巡礼は徒歩や自転車の他に、車で巡礼路を巡る人もいる。中にはなんと馬に乗って巡礼する人もいるらしい。( ̄- ̄*)へぇ~

先刻は聖なる門から入って左に進んだが、今度は右へと進む。
ロープの張られた左の壁に沿って並んだが、私たちはこの先に何が待っているのかを知らないままただ前の人に続いて並んでいた。が、黄金のホタテ貝の下にENTRADAと記されたプレートのある入口を覗いたとき、それを知った。中央祭壇の聖ヤコブ像の傍へと続く階段がそこにあったのだ。その階段を登ると聖ヤコブ像の背後に立つことができ、1人1人がその背中を抱擁しているのが見えた。
聖ヤコブ抱擁へ巡礼者はまず栄光の門の聖ヤコブに祈りを捧げ、続いてこの中央祭壇の聖ヤコブを抱擁し口づけをすることが習慣となっている。もはや一種の儀式とも言えるかもしれない。こうして、巡礼が終わったことを実感するのだ。数百kmの旅を、この瞬間を目標として成し遂げたのだから感慨もひとしおだろう。

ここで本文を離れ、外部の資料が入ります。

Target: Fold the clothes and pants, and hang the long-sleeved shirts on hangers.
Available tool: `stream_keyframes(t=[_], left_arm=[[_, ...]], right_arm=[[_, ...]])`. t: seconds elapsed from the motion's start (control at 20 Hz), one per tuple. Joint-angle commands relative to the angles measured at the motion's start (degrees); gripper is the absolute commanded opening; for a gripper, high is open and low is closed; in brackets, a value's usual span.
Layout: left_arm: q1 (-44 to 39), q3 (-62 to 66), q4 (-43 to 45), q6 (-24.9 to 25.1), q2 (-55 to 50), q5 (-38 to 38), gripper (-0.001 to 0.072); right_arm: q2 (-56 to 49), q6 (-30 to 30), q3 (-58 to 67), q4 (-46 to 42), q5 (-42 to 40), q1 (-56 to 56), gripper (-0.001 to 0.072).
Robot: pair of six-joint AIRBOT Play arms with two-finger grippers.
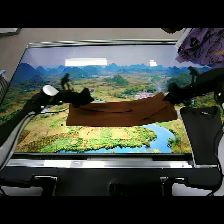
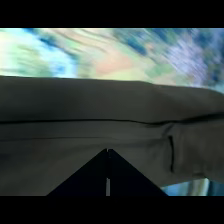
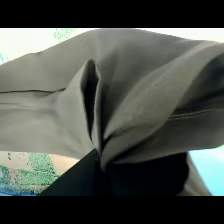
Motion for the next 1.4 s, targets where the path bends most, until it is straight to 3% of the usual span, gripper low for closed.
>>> stream_keyframes(t=[0.0,0.35,0.55,0.8,0.95,1.1,1.35], left_arm=[[-11.1,8.2,-6.6,-1.6,-8.2,4.3,0.0012],[-23.3,30.0,-8.7,-11.1,-26.3,6.0,0.0012],[-26.3,34.8,-16.2,-11.0,-32.3,7.8,0.0012],[-27.4,35.6,-18.1,-10.7,-33.9,9.0,0.0012],[-24.6,35.6,-17.7,-10.2,-33.2,2.8,0.0011],[-19.6,35.6,-10.3,-10.2,-30.1,-7.2,0.0011],[-8.5,35.6,14.2,-13.1,-17.4,-18.7,0.001]], right_arm=[[3.0,5.8,5.5,-4.9,-5.4,0.0,0.0024],[5.5,7.4,13.1,-5.8,-11.0,0.0,0.0024],[5.6,7.8,17.4,-7.4,-13.6,0.0,0.0024],[5.6,7.8,18.8,-8.3,-15.3,0.0,0.0024],[5.6,7.8,18.8,-9.5,-14.0,0.0,0.0024],[5.6,8.6,18.8,-9.3,-13.7,0.5,0.0024],[5.4,14.4,18.8,-11.2,-9.4,9.8,0.0024]])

私たちは巡礼もしていなければここに立つまでそれを知りもしなかったのに同じようにさせてもらってもいいものだろうかと少し後ろめたさを感じたが、聖ヤコブの背後の空間に椅子を置いて座りチップを集めている男性にコインを渡してからしっかりと聖ヤコブ像を抱擁させてもらった。ここでのチップは日本でいうお賽銭とでもいった感じだろうか。でも、何も手渡しじゃなくてもねぇ……?


その後すぐに大聖堂の北側へ出て、聖マルティン・ピナリオ修道院前の広場にて15分のフリータイムとなった。
15分……半端な時間である。旧市街を散策などとてもできない。どうしようかと思ったが、和歌山のIさん夫妻に手招きされ広場に面したカフェに入り、コーヒーをそれぞれごちそうになる。
コーヒーはあまり好きなほうではないが、ヨーロッパで飲むコーヒーはなぜかおいしく飲める。今回もそうだった。入れ方や豆が違うんだろうか。それとも単なる気持ちの問題?(^-^;)
楽しいおしゃべりもすぐに終わり、「ごちそうさまでした~」とカフェを出る。駐車場へと戻り到着したばかりの欧米人たちでごった返すトイレに並んで済ませ、最後まで晴れ間の覗くことがなかったサンチアゴ・デ・コンポステーラを後にした。